▶ _Your goal_: Filter the listing and keep only the lines with the word "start".

▶ _Recorded information_:
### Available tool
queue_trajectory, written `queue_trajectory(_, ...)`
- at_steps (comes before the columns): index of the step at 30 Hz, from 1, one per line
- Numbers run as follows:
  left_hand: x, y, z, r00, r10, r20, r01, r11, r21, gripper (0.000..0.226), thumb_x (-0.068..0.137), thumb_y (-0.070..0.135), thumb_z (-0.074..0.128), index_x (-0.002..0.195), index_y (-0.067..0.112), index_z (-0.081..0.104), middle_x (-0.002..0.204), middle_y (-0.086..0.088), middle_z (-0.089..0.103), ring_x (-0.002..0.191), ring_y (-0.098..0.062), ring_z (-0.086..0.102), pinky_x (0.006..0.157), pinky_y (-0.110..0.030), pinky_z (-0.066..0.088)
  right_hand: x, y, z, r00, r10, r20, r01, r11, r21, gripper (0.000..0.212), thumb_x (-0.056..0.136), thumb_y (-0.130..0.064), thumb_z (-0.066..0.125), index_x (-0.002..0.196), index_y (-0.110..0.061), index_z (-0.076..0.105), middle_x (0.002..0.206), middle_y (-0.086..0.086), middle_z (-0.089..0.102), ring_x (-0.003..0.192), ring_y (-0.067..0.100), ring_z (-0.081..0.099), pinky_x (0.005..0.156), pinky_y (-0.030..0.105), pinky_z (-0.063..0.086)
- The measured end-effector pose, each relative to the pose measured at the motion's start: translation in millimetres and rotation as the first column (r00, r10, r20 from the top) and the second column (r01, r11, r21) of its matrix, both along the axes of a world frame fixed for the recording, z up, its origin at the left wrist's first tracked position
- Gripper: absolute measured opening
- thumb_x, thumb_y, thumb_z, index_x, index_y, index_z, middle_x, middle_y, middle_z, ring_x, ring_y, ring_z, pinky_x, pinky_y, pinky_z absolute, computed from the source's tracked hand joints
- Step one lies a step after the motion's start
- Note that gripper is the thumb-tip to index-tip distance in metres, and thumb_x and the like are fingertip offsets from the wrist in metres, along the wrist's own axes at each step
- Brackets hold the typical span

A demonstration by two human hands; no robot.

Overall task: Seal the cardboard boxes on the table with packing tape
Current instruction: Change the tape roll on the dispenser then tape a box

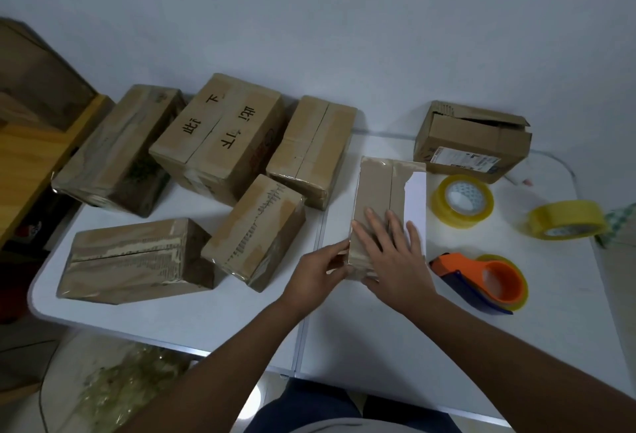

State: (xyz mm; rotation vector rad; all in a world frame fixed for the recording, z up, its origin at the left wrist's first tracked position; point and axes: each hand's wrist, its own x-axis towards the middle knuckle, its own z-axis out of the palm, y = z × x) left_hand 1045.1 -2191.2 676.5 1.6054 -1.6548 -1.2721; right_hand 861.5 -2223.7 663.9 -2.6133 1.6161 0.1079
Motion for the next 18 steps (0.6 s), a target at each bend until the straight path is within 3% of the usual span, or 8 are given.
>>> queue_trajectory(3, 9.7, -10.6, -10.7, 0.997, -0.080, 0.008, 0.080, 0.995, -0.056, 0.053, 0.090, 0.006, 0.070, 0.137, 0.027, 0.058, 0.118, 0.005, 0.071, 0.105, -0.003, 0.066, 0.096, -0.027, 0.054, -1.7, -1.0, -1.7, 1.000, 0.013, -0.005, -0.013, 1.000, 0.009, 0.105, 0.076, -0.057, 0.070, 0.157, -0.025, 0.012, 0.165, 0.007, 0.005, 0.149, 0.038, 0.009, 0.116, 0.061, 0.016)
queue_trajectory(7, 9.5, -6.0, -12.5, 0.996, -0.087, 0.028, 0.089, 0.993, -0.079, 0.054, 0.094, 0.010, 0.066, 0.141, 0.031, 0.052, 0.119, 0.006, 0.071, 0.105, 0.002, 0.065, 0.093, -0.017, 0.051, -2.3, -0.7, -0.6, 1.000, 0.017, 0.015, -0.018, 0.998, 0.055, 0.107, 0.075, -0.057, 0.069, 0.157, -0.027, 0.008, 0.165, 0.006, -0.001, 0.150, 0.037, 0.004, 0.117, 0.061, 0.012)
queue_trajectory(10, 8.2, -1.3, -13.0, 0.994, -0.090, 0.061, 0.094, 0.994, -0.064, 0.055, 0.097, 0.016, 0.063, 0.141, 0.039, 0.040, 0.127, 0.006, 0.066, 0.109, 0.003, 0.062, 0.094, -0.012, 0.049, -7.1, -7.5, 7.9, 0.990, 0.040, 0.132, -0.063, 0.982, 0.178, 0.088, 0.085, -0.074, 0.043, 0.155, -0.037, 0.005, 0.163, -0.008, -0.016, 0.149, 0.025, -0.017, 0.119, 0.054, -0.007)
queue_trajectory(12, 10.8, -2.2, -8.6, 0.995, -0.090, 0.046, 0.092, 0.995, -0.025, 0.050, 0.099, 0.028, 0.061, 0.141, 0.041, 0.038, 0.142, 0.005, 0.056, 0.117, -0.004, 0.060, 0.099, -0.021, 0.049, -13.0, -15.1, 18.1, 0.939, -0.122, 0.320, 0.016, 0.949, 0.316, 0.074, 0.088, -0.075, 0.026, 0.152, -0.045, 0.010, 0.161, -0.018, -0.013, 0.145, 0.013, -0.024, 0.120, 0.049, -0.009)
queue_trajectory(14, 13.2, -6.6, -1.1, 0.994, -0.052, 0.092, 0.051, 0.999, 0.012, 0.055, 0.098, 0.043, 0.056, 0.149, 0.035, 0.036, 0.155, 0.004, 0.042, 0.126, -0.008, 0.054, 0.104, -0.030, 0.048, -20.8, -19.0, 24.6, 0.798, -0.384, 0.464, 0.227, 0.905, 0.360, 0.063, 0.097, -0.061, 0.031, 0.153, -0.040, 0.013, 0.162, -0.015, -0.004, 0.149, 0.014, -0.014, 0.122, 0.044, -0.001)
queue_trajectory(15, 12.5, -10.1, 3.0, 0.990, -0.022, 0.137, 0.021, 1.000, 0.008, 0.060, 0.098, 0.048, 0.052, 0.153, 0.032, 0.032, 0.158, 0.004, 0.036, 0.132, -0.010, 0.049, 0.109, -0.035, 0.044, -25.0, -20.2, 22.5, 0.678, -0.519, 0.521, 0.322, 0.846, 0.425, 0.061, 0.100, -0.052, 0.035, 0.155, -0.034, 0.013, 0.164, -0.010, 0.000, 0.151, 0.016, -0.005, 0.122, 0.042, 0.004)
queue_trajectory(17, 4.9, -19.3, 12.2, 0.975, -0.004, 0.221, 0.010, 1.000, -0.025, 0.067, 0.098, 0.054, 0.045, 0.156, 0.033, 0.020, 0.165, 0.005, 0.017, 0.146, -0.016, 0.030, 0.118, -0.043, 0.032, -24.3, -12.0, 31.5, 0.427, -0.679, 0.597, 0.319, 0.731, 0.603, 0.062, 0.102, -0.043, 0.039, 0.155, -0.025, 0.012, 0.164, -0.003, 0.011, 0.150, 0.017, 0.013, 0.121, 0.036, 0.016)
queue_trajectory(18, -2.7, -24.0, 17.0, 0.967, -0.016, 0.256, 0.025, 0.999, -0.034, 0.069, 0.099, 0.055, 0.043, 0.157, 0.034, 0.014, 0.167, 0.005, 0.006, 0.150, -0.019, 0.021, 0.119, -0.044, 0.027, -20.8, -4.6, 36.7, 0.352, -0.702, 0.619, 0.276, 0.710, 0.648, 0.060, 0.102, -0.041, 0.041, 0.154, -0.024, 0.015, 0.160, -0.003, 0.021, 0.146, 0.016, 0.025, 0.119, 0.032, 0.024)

▶ _Answer for the task_:
- The measured end-effector pose, each relative to the pose measured at the motion's start: translation in millimetres and rotation as the first column (r00, r10, r20 from the top) and the second column (r01, r11, r21) of its matrix, both along the axes of a world frame fixed for the recording, z up, its origin at the left wrist's first tracked position
- Step one lies a step after the motion's start

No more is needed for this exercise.